I’ll run through the content from beginning to end, with notes about stories I’ve previously read. I will be making a point over the next few weeks of reading as many of the stories as possible, and will fill in the blanks as I progress. I will put links in to where stories are available online, but please do buy the book! If you must, buy the e-book, but trust me, in 20 years you’ll regret not having the print version!

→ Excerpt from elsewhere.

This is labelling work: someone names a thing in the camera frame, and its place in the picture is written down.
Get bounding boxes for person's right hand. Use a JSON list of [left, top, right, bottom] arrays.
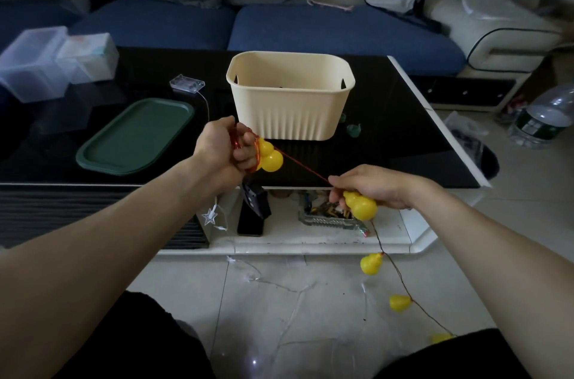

First up is Rachel Swirsky’s ‘If You Were a Dinosaur, My Love’, published in Apex Magazine in March 2013, and winner of the Best Short Story Award. It is still online to read, and if you haven’t read it, I would suggest you do forthwith. It will only take a few minutes, as it’s only about 1,000 words. It’s a lovely story, and manages to get lovelier even as the true, horrific, import of what is happening is revealed to the reader. I haven’t read much by Swirsky but you’ll see that what I have read I have enjoyed, and praised her storytelling.

The only quibble you might have is that the story isn’t remotely sfnal. If you’re of the camp that believes that the Nebulas are about giving the highest award for a SF/F story to a story that is SF/F then you might take issue. If you don’t mind the highest award in the SF/F field going to an SF/F writer, regardless of what the story is, that’s not going to be an issue.

Nominees for the Best Short Story Award published in the volume are :

Matthew Kressel’s ‘The Sound of Old Earth, which was published in Lightspeed Magazine, January 2013, and still online. I shall make a point of reading this, particularly as his ‘The Garden Beyond Her Infinite Skies’ from Clarkesworld Magazine in May this year has been nominated (by me) for the Best SF Short Story Award 2015.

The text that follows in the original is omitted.